Jason T. Moss, Moss & Associates, Attorneys, P.A., Columbia, SC, for Debtor(s).

ORDER

John E. Waites, US Bankruptcy Judge This matter comes before the Court upon an Application for Settlement and Compromise filed by Rapheal Maurice Jenkins ("Debtor") on September 16, 2021. According to the Application, Debtor settled a pre-petition personal injury cause of action for physical injuries due to an automobile accident for a payment in the amount of $23,500.00. From that payment, Debtor proposes to pay her attorney's fees in the amount of $8,225.00, litigation costs of $1,225.00, directly related medical bills of $4,689.00, and medical insurance subrogation liens of $169.22, which would then provide a net recovery to Debtor in the amount of $9,191.78.

Debtor disclosed the pre-petition cause of action, claimed it as exempt1 and identified her state court counsel for the prosecution of the claim, Goings Law Firm, in her Schedules and Statements filed on July 15, 2020. At that time, Debtor valued the claim at zero since it was nonliquidated but still contingent on a trial or settlement but claimed 100% of the amount of the exemption allowed under applicable state law.

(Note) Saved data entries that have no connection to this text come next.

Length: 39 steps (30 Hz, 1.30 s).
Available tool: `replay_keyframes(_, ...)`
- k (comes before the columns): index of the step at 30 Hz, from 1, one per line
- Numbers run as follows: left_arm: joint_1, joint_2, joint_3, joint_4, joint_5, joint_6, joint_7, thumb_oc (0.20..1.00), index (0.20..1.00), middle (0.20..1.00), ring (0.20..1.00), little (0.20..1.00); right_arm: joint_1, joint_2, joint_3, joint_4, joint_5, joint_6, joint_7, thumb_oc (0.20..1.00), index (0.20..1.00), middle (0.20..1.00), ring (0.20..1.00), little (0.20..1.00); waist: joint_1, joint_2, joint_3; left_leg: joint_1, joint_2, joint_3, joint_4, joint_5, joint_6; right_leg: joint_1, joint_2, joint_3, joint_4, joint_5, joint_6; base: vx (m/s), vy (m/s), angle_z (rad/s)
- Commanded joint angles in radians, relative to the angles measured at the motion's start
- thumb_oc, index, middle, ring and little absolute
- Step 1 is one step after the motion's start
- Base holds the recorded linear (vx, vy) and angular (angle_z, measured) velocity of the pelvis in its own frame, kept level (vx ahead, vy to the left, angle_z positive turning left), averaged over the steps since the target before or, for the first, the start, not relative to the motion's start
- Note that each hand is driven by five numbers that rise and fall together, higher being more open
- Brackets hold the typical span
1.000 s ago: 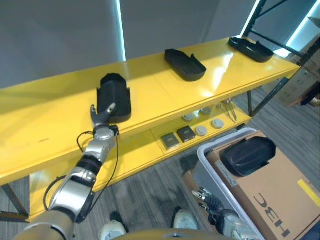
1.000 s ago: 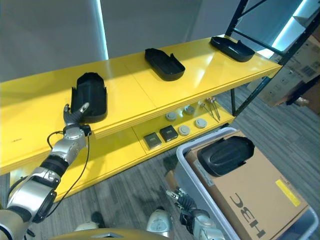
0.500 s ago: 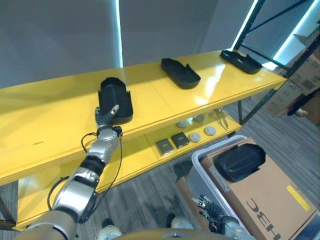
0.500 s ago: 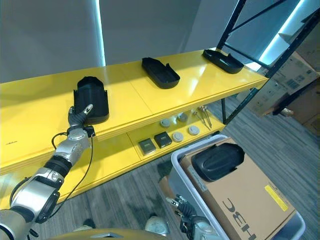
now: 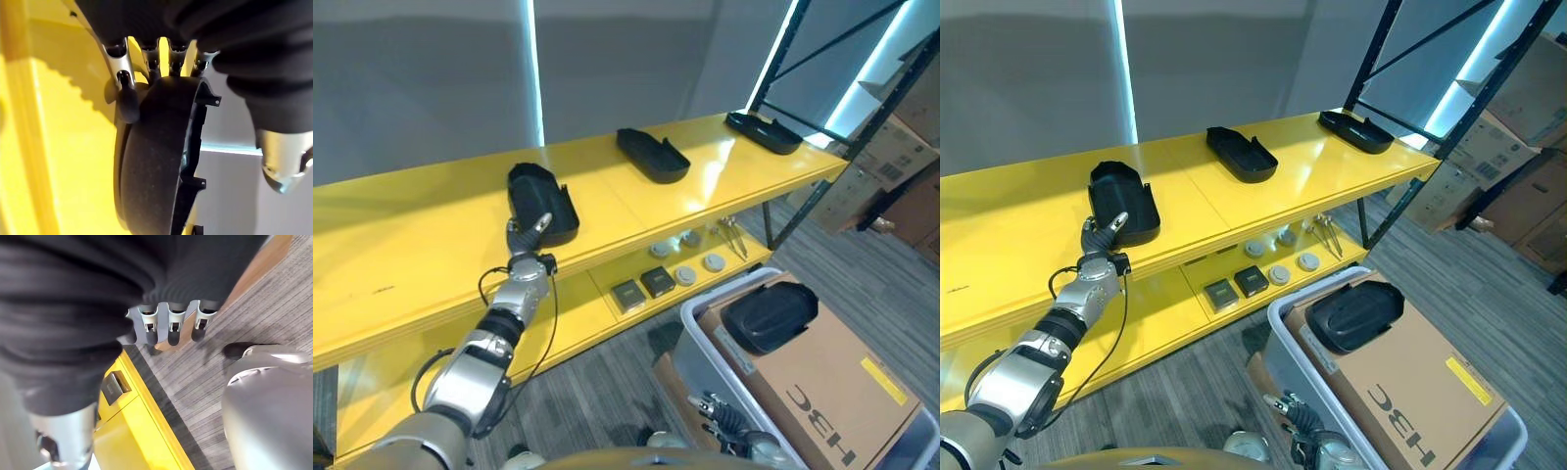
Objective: Move parts from the plastic box to the shelf.
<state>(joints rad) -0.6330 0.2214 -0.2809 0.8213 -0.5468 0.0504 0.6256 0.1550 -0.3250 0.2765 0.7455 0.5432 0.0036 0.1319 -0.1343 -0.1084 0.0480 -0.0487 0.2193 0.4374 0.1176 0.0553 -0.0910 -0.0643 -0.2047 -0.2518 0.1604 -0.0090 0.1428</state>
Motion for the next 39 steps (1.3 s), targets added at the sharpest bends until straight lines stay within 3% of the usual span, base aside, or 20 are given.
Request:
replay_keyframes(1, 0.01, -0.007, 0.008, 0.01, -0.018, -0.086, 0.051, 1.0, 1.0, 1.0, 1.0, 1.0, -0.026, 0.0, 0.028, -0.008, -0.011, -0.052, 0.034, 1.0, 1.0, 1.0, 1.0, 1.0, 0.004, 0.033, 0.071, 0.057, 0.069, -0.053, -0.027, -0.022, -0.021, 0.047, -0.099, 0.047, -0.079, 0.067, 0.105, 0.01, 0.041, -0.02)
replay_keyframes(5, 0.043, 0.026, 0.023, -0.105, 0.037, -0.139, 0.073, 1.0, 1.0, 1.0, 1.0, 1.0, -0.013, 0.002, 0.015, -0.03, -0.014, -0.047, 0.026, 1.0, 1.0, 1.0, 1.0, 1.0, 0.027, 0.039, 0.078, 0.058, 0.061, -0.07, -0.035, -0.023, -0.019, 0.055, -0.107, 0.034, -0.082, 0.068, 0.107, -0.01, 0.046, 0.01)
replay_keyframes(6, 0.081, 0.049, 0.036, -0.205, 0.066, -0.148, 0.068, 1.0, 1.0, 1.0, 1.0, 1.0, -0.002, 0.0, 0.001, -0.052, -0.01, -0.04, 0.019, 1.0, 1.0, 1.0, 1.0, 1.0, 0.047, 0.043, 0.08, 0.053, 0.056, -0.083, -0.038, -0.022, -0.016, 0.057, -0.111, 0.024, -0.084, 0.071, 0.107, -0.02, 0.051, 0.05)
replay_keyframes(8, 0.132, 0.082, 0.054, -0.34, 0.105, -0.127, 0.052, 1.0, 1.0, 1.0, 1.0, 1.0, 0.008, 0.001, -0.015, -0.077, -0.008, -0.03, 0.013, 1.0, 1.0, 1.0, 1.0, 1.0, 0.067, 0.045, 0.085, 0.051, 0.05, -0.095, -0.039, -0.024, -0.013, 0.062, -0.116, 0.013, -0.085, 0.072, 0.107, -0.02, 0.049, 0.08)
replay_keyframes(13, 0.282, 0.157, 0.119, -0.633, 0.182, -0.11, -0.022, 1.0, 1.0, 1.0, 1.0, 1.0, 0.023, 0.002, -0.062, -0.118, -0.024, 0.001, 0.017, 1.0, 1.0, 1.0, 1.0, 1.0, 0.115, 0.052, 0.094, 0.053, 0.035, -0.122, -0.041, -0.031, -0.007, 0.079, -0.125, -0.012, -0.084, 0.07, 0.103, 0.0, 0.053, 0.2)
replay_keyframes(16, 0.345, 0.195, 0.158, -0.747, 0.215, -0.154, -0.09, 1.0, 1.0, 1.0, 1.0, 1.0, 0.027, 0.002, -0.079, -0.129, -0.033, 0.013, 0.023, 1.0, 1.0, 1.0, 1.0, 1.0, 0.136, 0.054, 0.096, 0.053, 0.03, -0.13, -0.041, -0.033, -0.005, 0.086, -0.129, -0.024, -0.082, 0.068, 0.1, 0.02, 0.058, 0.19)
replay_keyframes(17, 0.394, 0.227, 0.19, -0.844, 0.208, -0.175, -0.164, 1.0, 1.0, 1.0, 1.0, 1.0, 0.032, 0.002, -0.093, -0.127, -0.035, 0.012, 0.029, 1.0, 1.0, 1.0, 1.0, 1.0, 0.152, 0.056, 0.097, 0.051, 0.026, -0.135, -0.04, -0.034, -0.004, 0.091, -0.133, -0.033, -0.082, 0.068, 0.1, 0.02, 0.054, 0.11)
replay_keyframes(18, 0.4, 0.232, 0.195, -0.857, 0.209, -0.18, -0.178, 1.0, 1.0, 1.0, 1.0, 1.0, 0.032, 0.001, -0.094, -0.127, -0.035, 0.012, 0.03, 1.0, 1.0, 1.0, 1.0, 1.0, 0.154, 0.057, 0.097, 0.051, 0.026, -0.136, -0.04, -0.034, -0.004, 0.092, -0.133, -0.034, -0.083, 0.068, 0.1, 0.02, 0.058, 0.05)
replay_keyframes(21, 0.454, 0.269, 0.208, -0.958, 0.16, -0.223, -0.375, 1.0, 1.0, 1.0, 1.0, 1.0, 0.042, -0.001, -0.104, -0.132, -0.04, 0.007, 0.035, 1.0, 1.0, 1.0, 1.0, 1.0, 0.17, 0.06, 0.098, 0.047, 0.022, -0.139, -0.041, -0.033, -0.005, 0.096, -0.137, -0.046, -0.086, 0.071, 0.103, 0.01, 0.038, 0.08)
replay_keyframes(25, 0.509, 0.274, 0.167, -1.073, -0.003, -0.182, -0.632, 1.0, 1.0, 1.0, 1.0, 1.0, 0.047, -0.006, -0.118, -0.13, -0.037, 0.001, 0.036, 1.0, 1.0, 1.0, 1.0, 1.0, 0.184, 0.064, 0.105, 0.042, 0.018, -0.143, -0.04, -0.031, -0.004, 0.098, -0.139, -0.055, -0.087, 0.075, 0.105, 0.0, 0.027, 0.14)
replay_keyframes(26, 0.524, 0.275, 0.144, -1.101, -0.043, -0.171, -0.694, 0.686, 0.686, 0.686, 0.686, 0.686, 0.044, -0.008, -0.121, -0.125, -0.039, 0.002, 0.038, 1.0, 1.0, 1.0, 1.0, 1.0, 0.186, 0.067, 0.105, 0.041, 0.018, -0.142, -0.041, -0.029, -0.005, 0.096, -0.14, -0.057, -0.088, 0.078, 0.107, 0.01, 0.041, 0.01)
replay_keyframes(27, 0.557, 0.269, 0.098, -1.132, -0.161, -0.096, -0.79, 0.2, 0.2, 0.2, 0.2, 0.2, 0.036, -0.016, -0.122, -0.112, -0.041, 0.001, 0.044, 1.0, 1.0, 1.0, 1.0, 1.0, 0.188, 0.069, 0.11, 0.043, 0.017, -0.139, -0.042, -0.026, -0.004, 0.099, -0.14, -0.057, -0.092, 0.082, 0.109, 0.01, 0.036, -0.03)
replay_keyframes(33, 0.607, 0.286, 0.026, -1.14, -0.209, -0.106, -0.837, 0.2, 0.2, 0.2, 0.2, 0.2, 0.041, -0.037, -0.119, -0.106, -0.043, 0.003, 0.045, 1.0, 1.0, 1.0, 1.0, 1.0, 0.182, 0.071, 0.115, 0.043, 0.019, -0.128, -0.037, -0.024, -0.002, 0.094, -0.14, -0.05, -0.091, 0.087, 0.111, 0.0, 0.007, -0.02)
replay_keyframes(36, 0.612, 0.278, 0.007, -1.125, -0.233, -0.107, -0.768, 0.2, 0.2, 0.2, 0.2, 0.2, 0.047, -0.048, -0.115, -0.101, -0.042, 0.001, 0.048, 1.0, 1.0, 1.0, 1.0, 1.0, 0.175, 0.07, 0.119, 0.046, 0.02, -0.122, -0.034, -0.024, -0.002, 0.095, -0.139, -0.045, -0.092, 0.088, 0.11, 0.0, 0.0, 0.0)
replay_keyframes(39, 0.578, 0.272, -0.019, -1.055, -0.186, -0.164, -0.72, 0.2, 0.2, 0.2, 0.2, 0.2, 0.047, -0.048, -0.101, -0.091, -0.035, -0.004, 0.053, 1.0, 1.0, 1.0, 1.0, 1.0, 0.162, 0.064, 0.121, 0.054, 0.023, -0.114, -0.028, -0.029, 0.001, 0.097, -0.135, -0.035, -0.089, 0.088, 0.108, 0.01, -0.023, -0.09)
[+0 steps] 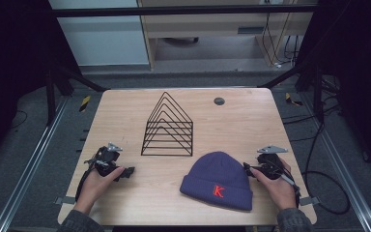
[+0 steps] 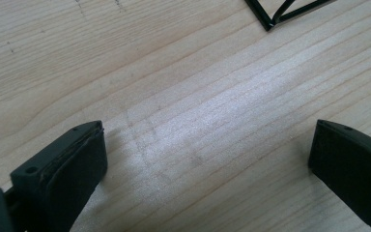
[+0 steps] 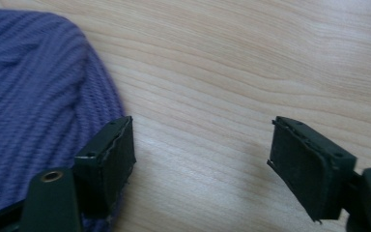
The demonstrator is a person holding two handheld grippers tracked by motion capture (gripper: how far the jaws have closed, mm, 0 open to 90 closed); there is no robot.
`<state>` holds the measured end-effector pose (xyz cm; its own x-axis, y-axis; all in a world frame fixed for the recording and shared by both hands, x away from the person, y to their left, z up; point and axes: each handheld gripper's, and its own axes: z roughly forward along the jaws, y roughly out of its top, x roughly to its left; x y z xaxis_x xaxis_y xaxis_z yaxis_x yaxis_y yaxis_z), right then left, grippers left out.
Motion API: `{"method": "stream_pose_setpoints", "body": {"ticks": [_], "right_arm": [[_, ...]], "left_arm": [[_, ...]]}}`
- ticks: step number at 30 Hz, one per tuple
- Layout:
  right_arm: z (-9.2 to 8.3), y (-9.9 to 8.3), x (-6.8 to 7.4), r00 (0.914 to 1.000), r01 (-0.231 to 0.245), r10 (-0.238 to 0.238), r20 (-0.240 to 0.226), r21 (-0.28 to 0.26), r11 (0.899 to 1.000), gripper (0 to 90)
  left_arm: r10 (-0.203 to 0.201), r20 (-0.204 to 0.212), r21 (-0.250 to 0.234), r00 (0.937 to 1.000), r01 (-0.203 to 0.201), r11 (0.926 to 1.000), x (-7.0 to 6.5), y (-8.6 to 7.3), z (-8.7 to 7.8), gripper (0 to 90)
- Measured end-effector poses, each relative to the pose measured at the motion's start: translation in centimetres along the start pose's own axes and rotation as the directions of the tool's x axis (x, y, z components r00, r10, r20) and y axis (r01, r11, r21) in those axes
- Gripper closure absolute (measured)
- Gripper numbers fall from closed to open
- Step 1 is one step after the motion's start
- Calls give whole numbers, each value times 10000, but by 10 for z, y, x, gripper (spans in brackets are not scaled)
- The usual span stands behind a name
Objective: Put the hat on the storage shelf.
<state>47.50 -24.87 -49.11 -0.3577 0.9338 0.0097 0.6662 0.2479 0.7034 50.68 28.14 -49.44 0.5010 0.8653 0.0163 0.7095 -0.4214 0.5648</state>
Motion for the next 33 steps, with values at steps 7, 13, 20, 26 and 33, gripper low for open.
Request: {"method": "stream_pose_setpoints", "body": {"ticks": [7,13,20,26,33], "right_arm": [[-10,20,9,9968,703,-707,-367,-123,9974,424],[-3,41,20,9863,1273,-1258,-1068,75,9918,531],[14,64,33,9751,1436,-1320,-1781,542,9881,602],[28,69,42,9694,1595,-1355,-2048,1056,9815,594],[40,65,49,9685,1575,-1207,-2178,1603,9744,566]], "left_arm": [[52,-8,11,10000,-52,10000,0,0,0,0],[24,-1,-33,10000,-24,10000,0,0,0,0],[28,3,-49,10000,-28,10000,-1,0,0,0],[87,13,-60,10000,-87,9999,-1,0,0,0],[104,14,-56,9999,-104,9999,-1,0,0,0]]}}
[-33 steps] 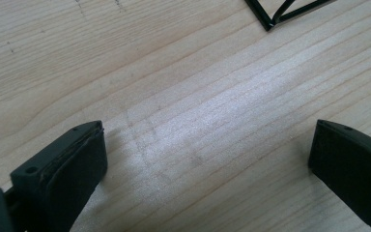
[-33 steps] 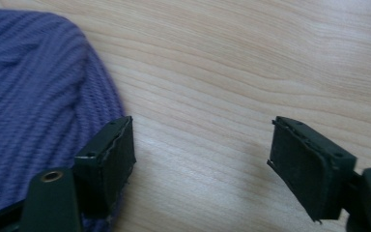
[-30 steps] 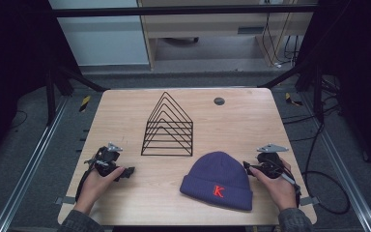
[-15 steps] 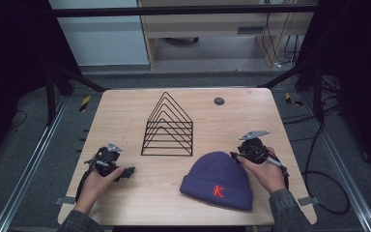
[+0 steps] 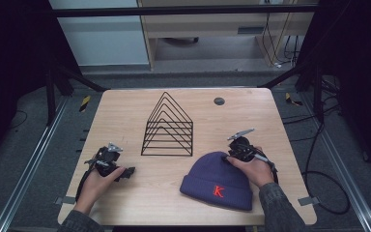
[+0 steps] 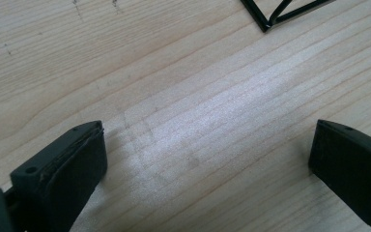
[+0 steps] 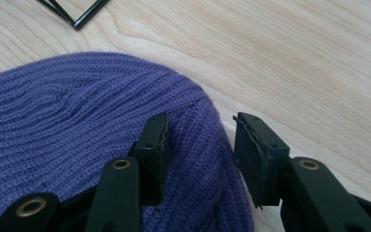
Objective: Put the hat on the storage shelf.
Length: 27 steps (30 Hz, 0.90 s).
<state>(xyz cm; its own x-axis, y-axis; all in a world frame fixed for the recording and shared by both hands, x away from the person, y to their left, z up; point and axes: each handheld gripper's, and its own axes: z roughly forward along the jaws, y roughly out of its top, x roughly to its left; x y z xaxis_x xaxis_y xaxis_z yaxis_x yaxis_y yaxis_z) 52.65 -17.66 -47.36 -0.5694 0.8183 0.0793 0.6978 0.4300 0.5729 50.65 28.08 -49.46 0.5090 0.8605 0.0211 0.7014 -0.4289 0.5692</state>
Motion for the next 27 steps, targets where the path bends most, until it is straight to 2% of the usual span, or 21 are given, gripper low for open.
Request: {"method": "stream_pose_setpoints", "body": {"ticks": [6,14,18,23,27], "right_arm": [[4,-1,2,10000,-13,15,-76,237,9997,580],[4,-1,3,9996,108,-98,-277,367,9993,752],[1,-1,4,9993,168,-156,-347,365,9992,788],[-8,0,6,9991,199,-197,-375,62,9998,799],[-20,2,9,9983,425,-436,-394,-273,9987,804]], "left_arm": [[13,-3,-26,10000,-13,10000,-1,0,0,0],[32,14,-26,10000,-32,10000,-1,0,1,0],[42,9,-38,10000,-42,10000,-1,0,0,0],[44,14,-48,10000,-44,10000,-1,0,1,0],[34,20,-77,10000,-34,10000,-1,0,1,0]]}}
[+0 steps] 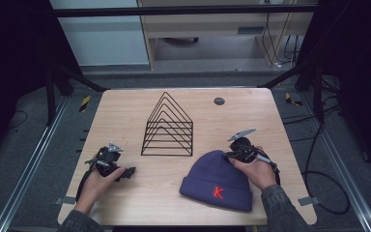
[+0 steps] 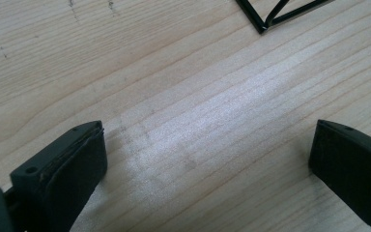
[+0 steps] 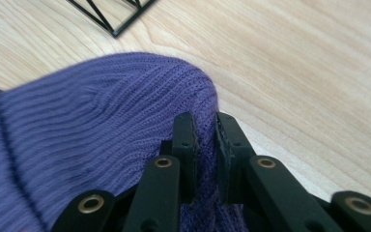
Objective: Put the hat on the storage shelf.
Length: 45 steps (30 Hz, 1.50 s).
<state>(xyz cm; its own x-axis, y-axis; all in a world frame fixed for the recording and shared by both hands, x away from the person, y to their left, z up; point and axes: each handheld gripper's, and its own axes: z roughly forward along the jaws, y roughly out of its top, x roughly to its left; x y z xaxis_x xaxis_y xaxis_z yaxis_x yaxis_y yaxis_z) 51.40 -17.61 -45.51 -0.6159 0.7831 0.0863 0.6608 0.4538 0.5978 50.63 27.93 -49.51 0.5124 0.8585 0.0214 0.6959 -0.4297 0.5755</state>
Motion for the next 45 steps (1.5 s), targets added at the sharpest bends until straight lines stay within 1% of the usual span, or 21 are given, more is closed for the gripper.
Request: {"method": "stream_pose_setpoints", "body": {"ticks": [2,3,8,11,14,16,19,21,23,25,26,27,31,35,37,38,39,43,45], "right_arm": [[-3,1,1,10000,17,-17,-36,-72,10000,805],[-10,3,4,9999,69,-73,-125,-272,9996,806],[-26,8,13,9988,437,-449,-205,-559,9975,808],[-38,12,20,9969,717,-742,-273,-844,9938,809],[-50,17,28,9943,992,-1026,-284,-1033,9897,810],[-59,20,33,9913,1238,-1282,-288,-1227,9847,811],[-70,25,41,9881,1437,-1502,-346,-1454,9789,812],[-73,27,43,9871,1496,-1564,-339,-1514,9771,812],[-83,32,48,9829,1738,-1814,-301,-1713,9698,813],[-85,34,48,9825,1757,-1837,-300,-1772,9684,813],[-88,36,49,9814,1814,-1897,-288,-1839,9661,813],[-93,40,51,9797,1903,-1990,-251,-1961,9619,813],[-100,47,51,9764,2069,-2153,-170,-2115,9552,813],[-107,53,50,9760,2116,-2179,-3,-2378,9480,814],[-108,55,50,9759,2121,-2183,9,-2404,9472,814],[-113,59,49,9759,2140,-2177,136,-2532,9434,814],[-115,60,48,9756,2156,-2187,171,-2570,9421,814],[-125,65,45,9762,2111,-2166,125,-2850,9350,813],[-132,68,43,9765,2120,-2142,248,-2910,9329,814]], "left_arm": [[-2,2,2,10000,2,10000,0,0,0,0],[-35,16,10,10000,35,10000,0,0,0,0],[-29,8,-3,10000,29,10000,0,0,0,0],[-19,33,-12,10000,19,10000,0,0,0,0],[92,100,9,9999,-92,10000,0,0,0,0],[121,149,2,9998,-121,9999,0,0,0,0],[207,206,9,9996,-207,9998,1,0,-1,0],[231,212,1,9995,-231,9997,1,0,-1,0],[116,294,-36,9995,-115,9999,3,0,-3,28],[92,340,-88,9994,-89,9999,3,0,-3,38],[-23,420,-148,9991,29,9999,4,-1,-4,38],[35,432,-136,9991,-29,9999,5,0,-4,40],[-79,439,-348,9990,94,9994,6,0,-8,39],[-100,374,-333,9993,112,9994,7,0,-8,39],[-96,378,-316,9992,108,9994,7,0,-8,39],[-94,372,-312,9993,105,9995,7,0,-8,39],[-81,372,-332,9993,94,9994,7,0,-9,40],[-111,398,-358,9991,125,9993,7,0,-9,41],[-143,395,-372,9991,157,9992,8,0,-9,41]]}}
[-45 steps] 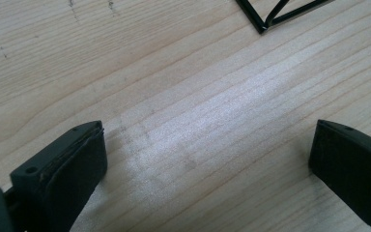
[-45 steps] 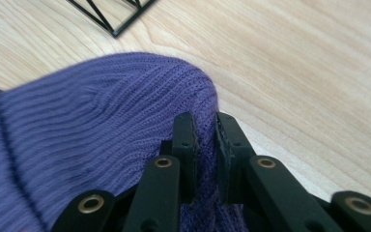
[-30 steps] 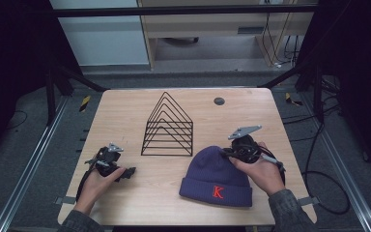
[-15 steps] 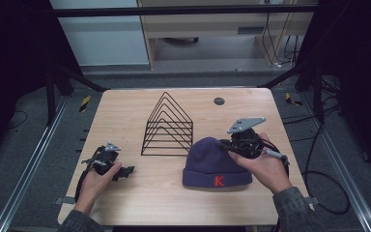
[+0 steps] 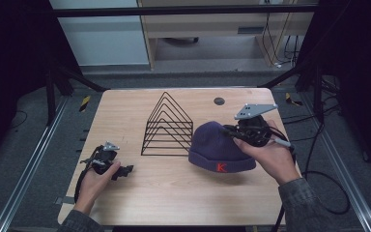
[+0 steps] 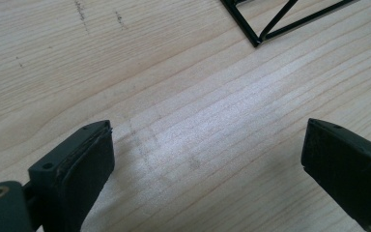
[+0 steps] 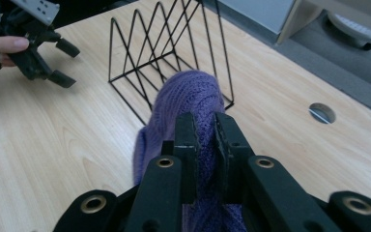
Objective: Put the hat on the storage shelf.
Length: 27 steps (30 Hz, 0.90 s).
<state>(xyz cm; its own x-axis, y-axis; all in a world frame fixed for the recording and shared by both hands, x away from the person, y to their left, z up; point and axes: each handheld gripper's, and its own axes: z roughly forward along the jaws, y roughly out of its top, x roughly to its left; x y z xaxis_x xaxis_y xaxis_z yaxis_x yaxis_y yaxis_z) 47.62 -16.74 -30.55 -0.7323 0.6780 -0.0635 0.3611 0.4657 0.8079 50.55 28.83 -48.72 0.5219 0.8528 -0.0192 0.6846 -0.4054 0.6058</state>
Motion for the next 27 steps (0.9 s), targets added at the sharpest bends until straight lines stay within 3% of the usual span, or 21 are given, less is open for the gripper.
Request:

No party timely objected to the exemption claim.

According to the recent opinion in In re Williams , 631 B.R. 398, 400–01 (Bankr. D.S.C. 2021), which cited In re Boyd , 618 B.R. 133, 174 (Bankr. D.S.C. 2020) and Wilson v. Dollar General Corporation, 717 F.3d 337, 343-44 (4th Cir. 2013), a chapter 13 may maintain and prosecute a cause of action on behalf of the estate in his own name, exclusive of the trustee, in any tribunal, and without court approval. Therefore, according to those cases, it was unnecessary to file the Application seeking approval2 or to serve the entire creditor matrix and provide an objection period, which in turn delays the disbursement of settlement funds.3 Nevertheless, the Chapter 13 Trustee immediately received electronic notice of the Application upon its filing and has now entered her consent to the Application.

The pertinent question before the Court is not the approval of the settlement but the use of the proceeds therefrom which would originally be property of the Chapter 13 estate according to 11 U.S.C. §§ 541 and 1306. However, since the settlement funds were claimed as exempt, they are no longer property of the estate nor subject to the oversight of the bankruptcy trustee or Court. Therefore, the use of the proceeds for the payments and distributions mentioned in the Application does not require court approval.

Similar to the Williams case, the Court finds that the payment of state court counsel from exempt settlement proceeds created by its representation of Debtor at a 35% contingency fee rate, the payment of necessary litigation costs and the payment of medical bills and liens related to the accident should be allowed, and, to the extent necessary, are approved for disbursement. Regarding state court counsel, as stated in In re Overstreet , C/A No. 07-05397, slip op. at 3 (Bankr. D.S.C. Mar. 5, 2010), there is no requirement for notice and approval of the debtor's employment of a non-bankruptcy...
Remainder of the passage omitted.